L'Arabie saoudite a-t-elle ordonné à Hariri de se retirer ?
La constitution libanaise exige un leadership multiconfessionnel - le président doit être un chrétien maronite, le premier ministre un musulman sunnite et le président de la Chambre un musulman chiite, représentant les trois principales communautés religieuses du pays.
La démission soudaine de Hariri bouleverse cet équilibre délicat - un développement fâcheux dans un pays longtemps déchiré par des conflits religieux et sectaires.
Dans ce contexte, il n'est pas difficile de comprendre pourquoi certains des opposants à Hariri ont vu sa démission comme une mesure orchestrée par Riyad visant à faire dérailler le fragile gouvernement d'union nationale du Liban, dans lequel le Hezbollah et les partis sunnites ont régné ensemble dans une alliance difficile.
Hassan Nasrallah, chef de la faction libanaise du Hezbollah, a décrit la démission de Hariri comme une décision imposée par les Saoudiens, a déclaré Al Jazeera. Nasrallah a même suggéré que le texte de la démission de Hariri avait été rédigé par ses gestionnaires saoudiens, affirmant que la manière dont elle avait été exécutée ne reflétait pas la façon dont Hariri faisait face aux choses.
Téhéran a fait écho aux accusations, affirmant que le départ de Hariri faisait partie d'un complot américano-saoudien-sioniste destiné à déstabiliser la région, Presse TV rapports.
Des analystes régionaux ont déclaré au New York Times que Hariri avait probablement été contraint de démissionner par ses patrons, les Saoudiens, alors qu'eux-mêmes et les États-Unis redoublent d'efforts pour contrer l'influence iranienne.
L'Arabie saoudite entrera-t-elle en guerre contre le Liban ?

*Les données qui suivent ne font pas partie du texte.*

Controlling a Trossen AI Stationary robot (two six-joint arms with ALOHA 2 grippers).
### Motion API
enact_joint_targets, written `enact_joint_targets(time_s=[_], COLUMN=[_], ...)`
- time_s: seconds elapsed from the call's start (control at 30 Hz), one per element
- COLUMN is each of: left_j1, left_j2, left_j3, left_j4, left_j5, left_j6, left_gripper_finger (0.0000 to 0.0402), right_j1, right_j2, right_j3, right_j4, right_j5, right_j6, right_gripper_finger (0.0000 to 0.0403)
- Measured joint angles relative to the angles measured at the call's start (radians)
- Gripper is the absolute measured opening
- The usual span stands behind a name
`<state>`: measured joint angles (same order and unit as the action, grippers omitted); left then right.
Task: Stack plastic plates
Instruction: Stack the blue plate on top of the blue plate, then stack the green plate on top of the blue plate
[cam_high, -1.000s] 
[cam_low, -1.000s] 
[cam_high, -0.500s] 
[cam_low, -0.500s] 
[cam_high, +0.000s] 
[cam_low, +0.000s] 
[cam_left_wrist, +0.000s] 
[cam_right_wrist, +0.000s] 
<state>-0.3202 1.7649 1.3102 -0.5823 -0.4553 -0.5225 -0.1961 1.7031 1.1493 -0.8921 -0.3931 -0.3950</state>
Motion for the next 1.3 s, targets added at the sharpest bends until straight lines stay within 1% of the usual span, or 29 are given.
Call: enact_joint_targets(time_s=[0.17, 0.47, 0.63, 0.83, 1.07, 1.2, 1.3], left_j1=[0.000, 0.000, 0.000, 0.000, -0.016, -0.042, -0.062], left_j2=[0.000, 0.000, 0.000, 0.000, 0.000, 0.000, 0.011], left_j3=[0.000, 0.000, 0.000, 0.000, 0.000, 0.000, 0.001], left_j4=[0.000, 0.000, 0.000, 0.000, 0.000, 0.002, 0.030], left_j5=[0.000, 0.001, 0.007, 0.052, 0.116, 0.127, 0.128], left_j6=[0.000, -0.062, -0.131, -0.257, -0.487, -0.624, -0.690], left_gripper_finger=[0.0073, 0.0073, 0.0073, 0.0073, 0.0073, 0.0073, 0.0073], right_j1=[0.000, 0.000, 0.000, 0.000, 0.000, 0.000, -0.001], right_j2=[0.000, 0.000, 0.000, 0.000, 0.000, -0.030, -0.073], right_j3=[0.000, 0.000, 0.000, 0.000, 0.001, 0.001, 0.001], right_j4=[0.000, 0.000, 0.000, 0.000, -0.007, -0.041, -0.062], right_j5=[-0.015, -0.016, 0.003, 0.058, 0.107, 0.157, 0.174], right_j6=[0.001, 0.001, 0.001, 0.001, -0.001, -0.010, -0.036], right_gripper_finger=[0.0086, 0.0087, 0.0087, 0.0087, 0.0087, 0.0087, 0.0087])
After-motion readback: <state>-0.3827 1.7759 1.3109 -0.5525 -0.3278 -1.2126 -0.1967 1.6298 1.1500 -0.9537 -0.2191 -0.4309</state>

Jusqu'à présent, il n'y a aucun signe de mobilisation militaire.
Le Hezbollah dispose d'une aile militaire bien équipée, qui existe parallèlement aux forces armées officielles relativement petites du Liban. L’organisation a mené de manière indépendante des actions militaires unilatérales dans le passé, notamment la guerre d’un mois de 2006 avec Israël, mais les analystes disent que le chef du Hezbollah tient à éviter un conflit armé avec l’Arabie saoudite.
Nasrallah a appelé au calme et a exhorté Hariri – alternativement signalé cette semaine comme étant en voyage aux Émirats arabes unis ou en résidence surveillée en Arabie saoudite – à rentrer chez lui pour discuter de la situation dans l'intérêt du précieux ordre civil au Liban.
Les propos de Nasrallah sont une tentative pour désamorcer la situation et la contenir, a déclaré Sami Nader, économiste à l'Université Saint-Joseph de Beyrouth. Le New York Times .
Le Hezbollah est également soucieux de protéger son propre avenir politique. Si la division avec Hariri et son parti du Mouvement du futur ne peut être guérie, le Hezbollah sera sans partenaire de coalition sunnite dans un gouvernement qui sera presque certainement de courte durée.
Un gouvernement libanais sans crédibilité internationale constituerait une cible théoriquement plus facile pour les ennemis du Hezbollah, dont Washington et Tel Aviv, qui considèrent le groupe chiite comme une organisation terroriste, selon Affaires étrangères .
Dans ce scénario, l'Arabie saoudite pourrait finir par atteindre ses objectifs politiques sans coup férir.